Advertisements on the Internet to woo buyers into taking "playful primates" from Cameroon into their homes have become one of the primary means of further threatening already endangered species.
Such sales would be illegal, since dealing in primates is forbidden in the central African country. In the past three years, however, the Internet has led to a flourishing trade in endangered species, according to an environmental activist in the front line.
Ofir Drori directs a small non-governmental organisation, the Last Great Ape Organization (Laga-Cameroon), which works in conjunction with the Cameroonian ministry of forestry and wildlife to try to stem the lucrative trade in beasts both dead and alive.
"Kiki is ready for a new family. He has gentle and charming manners. Kiki is handsome and playful," reads an advertisement on the Internet to sell a chimpanzee from Cameroon.
The ad says that the chimpanzee comes with "veterinary health documents, a "permit" from CITES (the Convention on International Trade in Endangered Species of Wild Fauna and Flora) and a year's health care guarantee."
CITES, whose ban on trade in listed endangered species is a ban on international trade, does not, however, issue such individual "permits".
The seller alleges that he lives in the forested region of Kilum and "is incapable of giving Kiki the good home and all the care that he deserves," but the whole advertisement is a scam.
Laga-Cameroon tries to infiltrate the black market sales networks and carry out investigations in conjunction with the police. They found and partially dismantled eight groups of Internet fraudsters between 2007 and August 2009.

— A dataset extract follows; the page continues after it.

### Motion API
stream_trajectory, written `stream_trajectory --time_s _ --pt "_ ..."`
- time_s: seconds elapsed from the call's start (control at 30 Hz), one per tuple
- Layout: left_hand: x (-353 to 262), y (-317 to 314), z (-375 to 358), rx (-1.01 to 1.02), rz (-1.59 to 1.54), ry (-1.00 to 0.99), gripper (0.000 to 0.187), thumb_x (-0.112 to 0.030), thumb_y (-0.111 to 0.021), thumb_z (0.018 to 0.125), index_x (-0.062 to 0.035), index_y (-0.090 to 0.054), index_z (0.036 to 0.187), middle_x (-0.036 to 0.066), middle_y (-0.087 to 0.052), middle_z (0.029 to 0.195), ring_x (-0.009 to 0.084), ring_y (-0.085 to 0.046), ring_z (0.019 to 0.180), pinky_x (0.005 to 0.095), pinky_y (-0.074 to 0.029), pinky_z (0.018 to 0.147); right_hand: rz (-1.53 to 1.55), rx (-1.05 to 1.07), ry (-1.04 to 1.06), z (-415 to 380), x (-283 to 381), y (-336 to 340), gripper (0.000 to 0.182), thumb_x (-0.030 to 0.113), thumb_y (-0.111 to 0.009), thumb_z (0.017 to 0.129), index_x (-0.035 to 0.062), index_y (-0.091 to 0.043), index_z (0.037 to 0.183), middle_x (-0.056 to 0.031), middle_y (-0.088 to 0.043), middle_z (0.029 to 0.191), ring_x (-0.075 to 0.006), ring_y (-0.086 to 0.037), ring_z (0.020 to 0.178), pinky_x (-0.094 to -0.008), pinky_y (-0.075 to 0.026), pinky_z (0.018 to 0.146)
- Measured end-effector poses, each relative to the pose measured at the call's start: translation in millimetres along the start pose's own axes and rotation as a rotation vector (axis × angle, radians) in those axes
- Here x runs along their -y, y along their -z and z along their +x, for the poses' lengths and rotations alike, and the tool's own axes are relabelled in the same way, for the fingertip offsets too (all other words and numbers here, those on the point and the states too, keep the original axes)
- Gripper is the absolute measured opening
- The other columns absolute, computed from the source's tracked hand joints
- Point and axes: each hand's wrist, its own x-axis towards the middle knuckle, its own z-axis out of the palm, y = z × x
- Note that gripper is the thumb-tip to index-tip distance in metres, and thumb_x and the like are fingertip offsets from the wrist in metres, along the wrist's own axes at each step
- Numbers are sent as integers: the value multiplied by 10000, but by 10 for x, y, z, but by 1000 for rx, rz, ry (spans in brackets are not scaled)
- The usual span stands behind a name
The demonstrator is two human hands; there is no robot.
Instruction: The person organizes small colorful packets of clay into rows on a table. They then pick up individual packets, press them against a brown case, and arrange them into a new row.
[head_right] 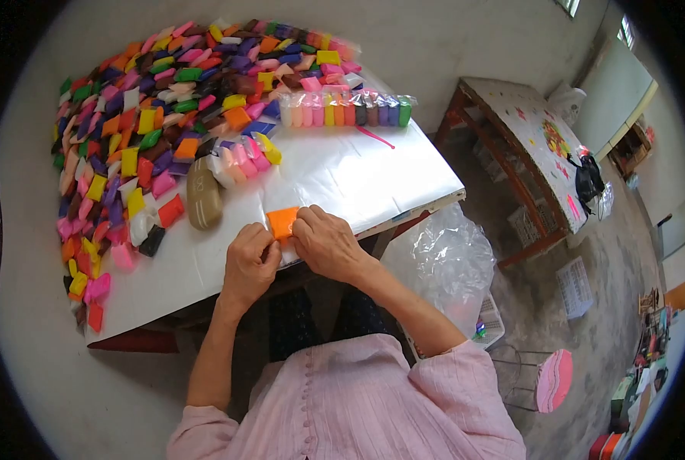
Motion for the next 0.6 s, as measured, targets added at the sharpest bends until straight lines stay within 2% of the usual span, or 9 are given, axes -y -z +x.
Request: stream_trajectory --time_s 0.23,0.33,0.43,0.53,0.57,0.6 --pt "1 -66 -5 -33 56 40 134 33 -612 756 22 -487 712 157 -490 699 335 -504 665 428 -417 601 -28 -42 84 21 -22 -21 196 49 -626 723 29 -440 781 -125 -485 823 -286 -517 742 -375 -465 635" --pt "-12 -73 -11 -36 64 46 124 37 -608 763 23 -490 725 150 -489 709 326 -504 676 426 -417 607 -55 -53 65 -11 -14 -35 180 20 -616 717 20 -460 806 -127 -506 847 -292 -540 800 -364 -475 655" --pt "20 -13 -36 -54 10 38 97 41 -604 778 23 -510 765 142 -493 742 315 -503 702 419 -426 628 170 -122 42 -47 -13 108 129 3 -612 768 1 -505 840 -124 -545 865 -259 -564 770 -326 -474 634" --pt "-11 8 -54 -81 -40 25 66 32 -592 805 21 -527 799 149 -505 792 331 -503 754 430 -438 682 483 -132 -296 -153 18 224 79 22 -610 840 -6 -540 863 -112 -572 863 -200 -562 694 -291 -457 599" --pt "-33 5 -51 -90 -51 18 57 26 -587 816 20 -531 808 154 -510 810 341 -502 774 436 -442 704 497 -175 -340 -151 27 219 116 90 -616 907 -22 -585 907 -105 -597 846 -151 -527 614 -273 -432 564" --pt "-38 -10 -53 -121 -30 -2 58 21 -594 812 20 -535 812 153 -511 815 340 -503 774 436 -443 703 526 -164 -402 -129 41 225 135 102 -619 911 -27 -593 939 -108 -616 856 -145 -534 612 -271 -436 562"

"To begin with, we thought that the sellers we found on the Internet were simple swindlers, who extorted money without providing the product announced," Drori said. But some of the traffickers were genuinely dealing in endangered species, including animal heads and hides for use as trophies, he said.
In February, the police arrested a 27-year-old man who had in two years made 22 sales on the Internet, mainly for the skulls of primates, but it took a team effort to track him down.

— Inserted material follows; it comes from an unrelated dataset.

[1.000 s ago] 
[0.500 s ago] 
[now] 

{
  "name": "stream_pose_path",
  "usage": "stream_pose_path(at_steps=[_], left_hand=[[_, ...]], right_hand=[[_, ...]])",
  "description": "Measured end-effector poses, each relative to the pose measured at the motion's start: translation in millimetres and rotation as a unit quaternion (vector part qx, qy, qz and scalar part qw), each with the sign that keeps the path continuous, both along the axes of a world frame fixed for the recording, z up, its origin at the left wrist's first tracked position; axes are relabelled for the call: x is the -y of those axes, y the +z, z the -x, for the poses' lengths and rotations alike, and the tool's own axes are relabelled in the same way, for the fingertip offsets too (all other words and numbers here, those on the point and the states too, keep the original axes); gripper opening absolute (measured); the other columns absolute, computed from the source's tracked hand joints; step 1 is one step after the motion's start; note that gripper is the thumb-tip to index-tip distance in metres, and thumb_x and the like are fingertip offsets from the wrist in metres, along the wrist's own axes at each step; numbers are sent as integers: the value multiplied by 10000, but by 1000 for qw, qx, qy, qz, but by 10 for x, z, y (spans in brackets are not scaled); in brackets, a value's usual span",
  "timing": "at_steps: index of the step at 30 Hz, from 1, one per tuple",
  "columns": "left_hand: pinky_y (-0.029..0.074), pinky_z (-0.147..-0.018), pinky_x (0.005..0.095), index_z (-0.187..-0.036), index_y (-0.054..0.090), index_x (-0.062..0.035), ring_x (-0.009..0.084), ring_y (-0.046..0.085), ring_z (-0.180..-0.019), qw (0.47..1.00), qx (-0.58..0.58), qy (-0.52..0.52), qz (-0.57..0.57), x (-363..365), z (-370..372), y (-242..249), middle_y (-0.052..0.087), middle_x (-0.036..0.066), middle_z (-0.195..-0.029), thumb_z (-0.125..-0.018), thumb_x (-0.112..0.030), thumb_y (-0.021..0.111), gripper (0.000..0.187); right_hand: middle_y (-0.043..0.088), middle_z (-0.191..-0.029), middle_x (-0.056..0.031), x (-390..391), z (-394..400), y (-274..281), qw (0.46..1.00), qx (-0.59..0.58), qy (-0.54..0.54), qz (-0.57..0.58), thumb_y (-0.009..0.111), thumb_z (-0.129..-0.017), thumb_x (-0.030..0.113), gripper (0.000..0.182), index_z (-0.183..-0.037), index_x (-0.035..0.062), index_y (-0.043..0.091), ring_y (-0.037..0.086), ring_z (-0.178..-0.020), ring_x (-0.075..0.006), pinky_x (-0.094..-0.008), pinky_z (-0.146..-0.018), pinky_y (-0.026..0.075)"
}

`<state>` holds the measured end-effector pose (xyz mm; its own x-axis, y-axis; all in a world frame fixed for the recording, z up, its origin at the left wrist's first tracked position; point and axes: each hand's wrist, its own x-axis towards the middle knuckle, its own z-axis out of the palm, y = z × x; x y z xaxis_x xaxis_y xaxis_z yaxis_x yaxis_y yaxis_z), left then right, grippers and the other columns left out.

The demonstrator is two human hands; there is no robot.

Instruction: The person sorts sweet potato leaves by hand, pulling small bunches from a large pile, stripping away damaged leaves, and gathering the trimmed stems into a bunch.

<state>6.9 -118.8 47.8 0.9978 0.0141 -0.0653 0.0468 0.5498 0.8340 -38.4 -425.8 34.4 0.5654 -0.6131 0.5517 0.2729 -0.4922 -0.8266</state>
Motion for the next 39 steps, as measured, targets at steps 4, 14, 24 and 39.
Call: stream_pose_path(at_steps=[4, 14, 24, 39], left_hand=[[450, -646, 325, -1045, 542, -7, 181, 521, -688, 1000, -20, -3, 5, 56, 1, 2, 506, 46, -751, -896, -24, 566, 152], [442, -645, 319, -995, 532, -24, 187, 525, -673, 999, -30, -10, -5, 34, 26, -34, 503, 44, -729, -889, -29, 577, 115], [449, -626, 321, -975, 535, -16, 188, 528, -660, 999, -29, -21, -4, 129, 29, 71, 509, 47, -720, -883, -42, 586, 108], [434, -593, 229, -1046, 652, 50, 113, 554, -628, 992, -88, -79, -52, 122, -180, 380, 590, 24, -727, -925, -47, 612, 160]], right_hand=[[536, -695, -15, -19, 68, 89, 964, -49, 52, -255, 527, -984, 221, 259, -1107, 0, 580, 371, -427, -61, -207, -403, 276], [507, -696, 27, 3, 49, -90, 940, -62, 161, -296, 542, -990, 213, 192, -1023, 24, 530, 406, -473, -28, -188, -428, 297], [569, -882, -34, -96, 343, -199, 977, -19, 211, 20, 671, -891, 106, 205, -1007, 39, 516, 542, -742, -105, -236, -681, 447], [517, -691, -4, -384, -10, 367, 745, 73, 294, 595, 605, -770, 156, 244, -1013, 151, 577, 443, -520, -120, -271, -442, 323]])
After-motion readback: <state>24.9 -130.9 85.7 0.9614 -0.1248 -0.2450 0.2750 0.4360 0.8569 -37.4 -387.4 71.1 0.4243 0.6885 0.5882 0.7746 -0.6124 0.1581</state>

Authorities in the United States helped Laga and Cameroonian officials to locate him via his exchanges on the Internet, and the man now faces up to 20 years in jail.
To reassure clients, the cyber-dealers use a false sales permit, with the forged signature of the wildlife minister. They are able to do this because trading in some protected species is legal under a quota system.

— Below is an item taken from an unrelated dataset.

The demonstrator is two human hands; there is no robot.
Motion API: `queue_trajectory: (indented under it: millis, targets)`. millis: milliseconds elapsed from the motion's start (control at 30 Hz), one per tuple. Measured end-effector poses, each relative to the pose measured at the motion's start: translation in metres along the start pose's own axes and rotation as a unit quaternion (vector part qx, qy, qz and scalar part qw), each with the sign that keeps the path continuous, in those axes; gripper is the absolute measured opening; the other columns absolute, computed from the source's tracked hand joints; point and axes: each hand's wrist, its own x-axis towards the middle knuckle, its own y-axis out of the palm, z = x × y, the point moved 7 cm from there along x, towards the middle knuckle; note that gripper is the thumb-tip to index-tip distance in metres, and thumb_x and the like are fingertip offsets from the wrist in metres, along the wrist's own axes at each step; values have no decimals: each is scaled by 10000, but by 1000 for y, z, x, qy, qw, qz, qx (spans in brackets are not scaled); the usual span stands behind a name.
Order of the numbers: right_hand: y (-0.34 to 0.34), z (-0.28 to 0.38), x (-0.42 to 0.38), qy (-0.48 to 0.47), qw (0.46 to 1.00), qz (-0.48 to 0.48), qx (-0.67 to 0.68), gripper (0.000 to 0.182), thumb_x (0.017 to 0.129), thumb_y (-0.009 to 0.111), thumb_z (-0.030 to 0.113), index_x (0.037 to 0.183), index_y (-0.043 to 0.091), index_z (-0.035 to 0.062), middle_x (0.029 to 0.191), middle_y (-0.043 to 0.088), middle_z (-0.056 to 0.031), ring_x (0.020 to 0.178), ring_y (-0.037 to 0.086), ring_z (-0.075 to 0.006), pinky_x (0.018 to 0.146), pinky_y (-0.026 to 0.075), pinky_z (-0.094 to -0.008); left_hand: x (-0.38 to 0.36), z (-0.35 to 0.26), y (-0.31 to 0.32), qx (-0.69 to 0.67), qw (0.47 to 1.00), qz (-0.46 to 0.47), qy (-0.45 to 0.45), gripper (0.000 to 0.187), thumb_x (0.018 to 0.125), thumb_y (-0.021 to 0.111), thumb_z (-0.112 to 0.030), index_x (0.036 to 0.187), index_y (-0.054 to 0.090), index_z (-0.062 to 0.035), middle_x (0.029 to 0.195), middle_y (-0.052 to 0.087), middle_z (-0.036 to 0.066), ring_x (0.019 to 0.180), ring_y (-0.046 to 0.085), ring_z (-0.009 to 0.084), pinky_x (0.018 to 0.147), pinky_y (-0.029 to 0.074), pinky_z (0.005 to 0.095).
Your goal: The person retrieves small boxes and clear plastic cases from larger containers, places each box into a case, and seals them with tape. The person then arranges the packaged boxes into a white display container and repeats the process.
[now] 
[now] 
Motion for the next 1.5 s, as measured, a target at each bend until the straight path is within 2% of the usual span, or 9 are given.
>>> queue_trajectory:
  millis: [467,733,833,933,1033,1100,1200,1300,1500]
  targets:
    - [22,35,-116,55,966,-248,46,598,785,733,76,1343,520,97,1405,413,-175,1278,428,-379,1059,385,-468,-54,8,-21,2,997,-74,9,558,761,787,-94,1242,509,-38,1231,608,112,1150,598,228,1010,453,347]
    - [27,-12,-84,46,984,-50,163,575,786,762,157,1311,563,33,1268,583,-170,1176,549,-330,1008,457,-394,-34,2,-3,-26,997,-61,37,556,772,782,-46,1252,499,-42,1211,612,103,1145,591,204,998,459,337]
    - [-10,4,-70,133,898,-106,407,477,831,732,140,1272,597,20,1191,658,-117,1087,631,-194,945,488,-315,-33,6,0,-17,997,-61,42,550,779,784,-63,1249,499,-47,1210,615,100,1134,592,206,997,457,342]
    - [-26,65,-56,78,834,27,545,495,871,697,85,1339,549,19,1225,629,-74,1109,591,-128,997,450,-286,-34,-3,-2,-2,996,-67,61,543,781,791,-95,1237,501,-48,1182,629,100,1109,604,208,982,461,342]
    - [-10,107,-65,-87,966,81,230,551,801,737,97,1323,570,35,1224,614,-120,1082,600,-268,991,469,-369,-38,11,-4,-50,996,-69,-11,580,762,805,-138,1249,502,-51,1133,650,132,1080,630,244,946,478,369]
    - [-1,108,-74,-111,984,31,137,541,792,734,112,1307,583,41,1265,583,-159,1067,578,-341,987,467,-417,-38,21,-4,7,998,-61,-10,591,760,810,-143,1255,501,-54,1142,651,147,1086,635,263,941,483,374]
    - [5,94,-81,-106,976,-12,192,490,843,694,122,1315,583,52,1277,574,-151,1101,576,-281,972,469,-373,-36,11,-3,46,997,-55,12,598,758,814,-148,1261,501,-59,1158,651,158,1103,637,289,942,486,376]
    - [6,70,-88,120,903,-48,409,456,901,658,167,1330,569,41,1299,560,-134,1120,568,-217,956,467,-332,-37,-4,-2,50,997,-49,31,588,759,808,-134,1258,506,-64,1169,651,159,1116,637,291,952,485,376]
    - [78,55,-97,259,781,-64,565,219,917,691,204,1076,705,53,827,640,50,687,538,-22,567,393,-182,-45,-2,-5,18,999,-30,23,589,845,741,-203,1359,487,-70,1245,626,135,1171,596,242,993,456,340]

In 2008, another trafficker was arrested while he was trying to sell turtles to a Malaysian importer with the help of a Cameroonian accomplice based in China.
John Sellar, the enforcement assistance chief at CITES in Geneva, said that "the Internet certainly facilitates illegal trade in wildlife, but it is very difficult to assess the scale," in email comments to AFP.
"We are aware of some of the work that has been conducted in places like Cameroon with regard to trade in primates and recognize that the Internet is used to sell live animals," he said. But he said the majority of such offers he has seen "are simply criminal frauds" to scam people out of money, with no intention to supply live animals.
He said CITES has issued fraud warnings and "in general are examining trade that is facilitated by the Internet." In fact the anonymity of the Internet has helped law enforcement agencies in catching some criminals, he said.
To initiate contact with clients, the dealers generally place advertisements on specialist websites, and demand is high in the United States, Malaysia, the Netherlands, Belgium and South Africa, particularly for primates like gorillas and chimpanzees.
A successful sale can be rewarding. A baby chimpanzee sold locally for 75 euros (105 dollars) can sell for 100 times or even 200 times that much abroad.
The Internet has "a potential that can facilitate connections between the buyers abroad and the local dealers," Drori said. "One of the things that up until now has prevented a massacre of animals has been the absence of such a connection."
A specialist in wildlife crime who asked not to be named added that people trying to prevent the traffic were hindered by corruption and "complicities in the public administrations, the banks, airports and the police."
"For the struggle to make progress, the authorities should get more involved," the source added.